TASK PROMPT =>
Do not repeat pictures. Repeat exactly the lines of the listing below from its first line through the line with "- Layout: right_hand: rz".

SUPPLIED INFORMATION =>

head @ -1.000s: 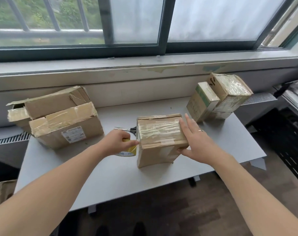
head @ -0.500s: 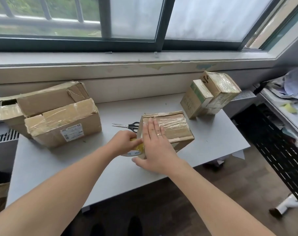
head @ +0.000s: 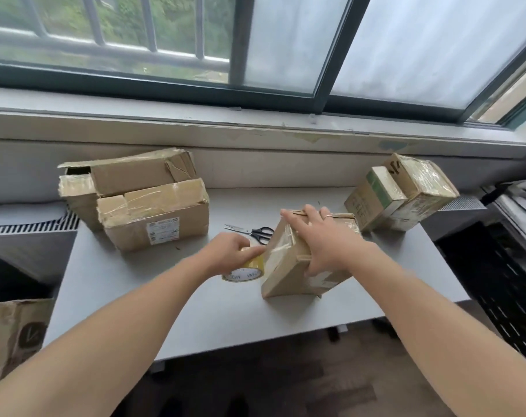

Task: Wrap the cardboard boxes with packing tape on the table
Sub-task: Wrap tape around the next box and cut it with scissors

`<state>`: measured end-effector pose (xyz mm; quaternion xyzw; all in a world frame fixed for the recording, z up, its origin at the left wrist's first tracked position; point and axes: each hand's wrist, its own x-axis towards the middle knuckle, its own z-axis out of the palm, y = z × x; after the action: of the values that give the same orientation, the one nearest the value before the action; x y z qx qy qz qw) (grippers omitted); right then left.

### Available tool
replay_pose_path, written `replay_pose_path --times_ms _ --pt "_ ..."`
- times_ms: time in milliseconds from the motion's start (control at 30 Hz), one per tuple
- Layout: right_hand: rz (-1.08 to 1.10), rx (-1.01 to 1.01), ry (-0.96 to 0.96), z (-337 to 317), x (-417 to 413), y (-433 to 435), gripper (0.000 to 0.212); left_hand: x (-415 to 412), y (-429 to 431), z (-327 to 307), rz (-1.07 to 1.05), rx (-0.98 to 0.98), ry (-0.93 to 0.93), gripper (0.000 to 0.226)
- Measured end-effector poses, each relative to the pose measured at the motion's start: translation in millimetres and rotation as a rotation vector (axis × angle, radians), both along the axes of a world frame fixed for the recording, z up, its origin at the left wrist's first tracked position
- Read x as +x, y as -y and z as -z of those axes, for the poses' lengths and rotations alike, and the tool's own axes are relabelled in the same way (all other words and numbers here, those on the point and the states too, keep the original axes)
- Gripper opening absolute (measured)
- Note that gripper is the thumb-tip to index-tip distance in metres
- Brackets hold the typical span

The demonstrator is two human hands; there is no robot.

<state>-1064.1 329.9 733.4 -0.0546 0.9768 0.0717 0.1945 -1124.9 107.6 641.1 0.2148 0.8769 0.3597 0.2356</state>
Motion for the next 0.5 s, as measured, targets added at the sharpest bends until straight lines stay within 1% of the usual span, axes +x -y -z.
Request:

EXPECTED ANSWER =>
head @ -1.000s: 
head @ -0.500s: 
head @ +0.000s: 

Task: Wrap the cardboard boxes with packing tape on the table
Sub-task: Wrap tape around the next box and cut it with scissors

`<state>`: measured end-effector pose (xyz mm; quaternion xyzw; all in a world frame fixed for the recording, z up, its origin at the left wrist's first tracked position; point and axes: each hand's wrist, its own x-axis towards the middle knuckle, its own z-axis out of the palm, y = z × x; after the action: of the values that give the same orientation, the one nearest the value before the action; x y z qx qy qz qw) (grippers omitted); right then left.

### Available tool
replay_pose_path, written `replay_pose_path --times_ms _ --pt "_ ..."`
- times_ms: time in milliseconds from the motion's start (control at 30 Hz), one per tuple
- Layout: right_hand: rz (-1.08 to 1.10), rx (-1.01 to 1.01), ry (-0.96 to 0.96), z (-337 to 317), x (-417 to 413), y (-433 to 435), gripper (0.000 to 0.212); left_hand: x (-415 to 412), y (-429 to 431), z (-327 to 307), rz (-1.07 to 1.05), rx (-0.98 to 0.98), ry (-0.93 to 0.93), gripper (0.000 to 0.226)

The exercise calls for nothing more.